GIVEN MATERIAL ::
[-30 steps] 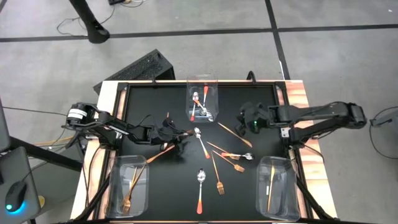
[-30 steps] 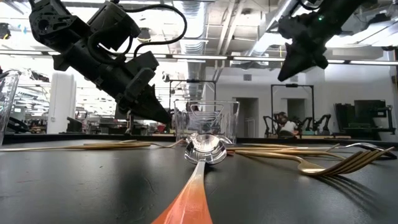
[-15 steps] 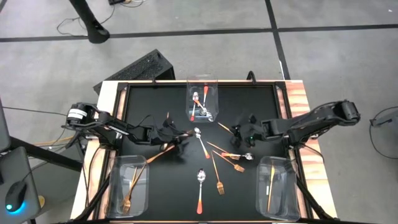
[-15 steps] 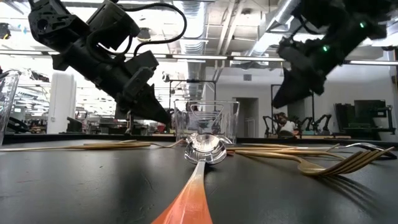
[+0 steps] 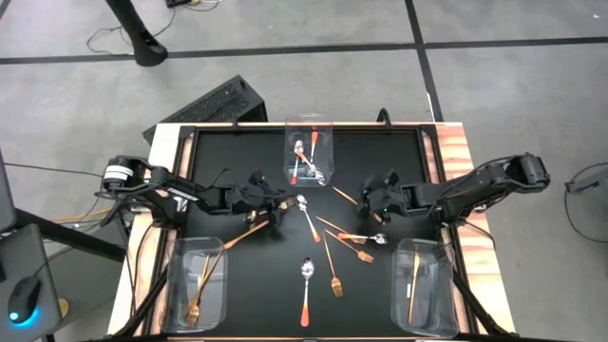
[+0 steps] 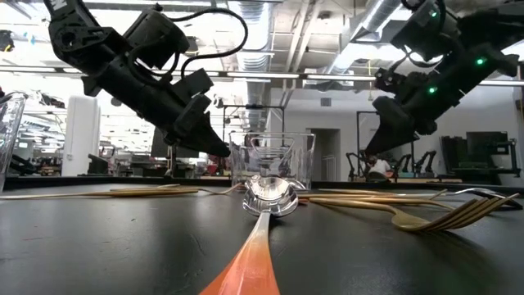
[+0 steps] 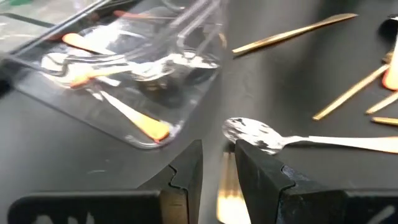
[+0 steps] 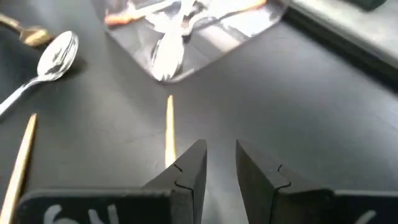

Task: Sort silverware by color (type)
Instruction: Put the gold knife into the bottom right transparent bin

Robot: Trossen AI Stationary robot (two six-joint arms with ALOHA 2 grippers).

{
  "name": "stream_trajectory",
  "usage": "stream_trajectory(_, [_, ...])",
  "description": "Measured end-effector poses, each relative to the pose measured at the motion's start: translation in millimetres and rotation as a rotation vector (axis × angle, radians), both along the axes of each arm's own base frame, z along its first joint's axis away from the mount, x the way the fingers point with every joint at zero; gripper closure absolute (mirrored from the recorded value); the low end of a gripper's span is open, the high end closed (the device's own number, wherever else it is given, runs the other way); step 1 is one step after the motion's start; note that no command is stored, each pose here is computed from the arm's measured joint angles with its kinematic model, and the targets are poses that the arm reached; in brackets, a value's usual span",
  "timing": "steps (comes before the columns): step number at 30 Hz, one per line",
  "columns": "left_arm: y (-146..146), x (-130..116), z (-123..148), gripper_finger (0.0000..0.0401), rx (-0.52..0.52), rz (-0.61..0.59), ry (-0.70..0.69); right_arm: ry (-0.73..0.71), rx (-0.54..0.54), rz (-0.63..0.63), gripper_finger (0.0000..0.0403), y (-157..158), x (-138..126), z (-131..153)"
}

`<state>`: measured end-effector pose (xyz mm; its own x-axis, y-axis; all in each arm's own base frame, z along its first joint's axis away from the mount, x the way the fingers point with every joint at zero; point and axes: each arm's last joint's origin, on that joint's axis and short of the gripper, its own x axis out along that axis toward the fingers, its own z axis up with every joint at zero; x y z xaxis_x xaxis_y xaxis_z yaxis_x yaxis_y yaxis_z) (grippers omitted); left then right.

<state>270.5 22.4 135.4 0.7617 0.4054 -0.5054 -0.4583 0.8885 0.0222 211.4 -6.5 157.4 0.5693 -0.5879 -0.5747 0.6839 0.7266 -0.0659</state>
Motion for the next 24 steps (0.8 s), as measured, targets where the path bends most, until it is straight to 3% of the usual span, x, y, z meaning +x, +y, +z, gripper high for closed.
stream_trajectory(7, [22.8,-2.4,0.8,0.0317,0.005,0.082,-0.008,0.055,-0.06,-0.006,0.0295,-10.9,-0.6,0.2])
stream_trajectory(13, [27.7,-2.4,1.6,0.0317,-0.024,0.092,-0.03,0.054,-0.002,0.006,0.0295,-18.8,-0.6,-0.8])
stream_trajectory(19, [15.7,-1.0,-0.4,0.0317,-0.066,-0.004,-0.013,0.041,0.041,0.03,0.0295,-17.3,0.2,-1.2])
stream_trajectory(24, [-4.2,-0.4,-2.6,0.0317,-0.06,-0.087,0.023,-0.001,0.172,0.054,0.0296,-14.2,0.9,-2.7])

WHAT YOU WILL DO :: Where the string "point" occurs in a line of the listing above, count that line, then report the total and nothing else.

FINISHED TASK :: 2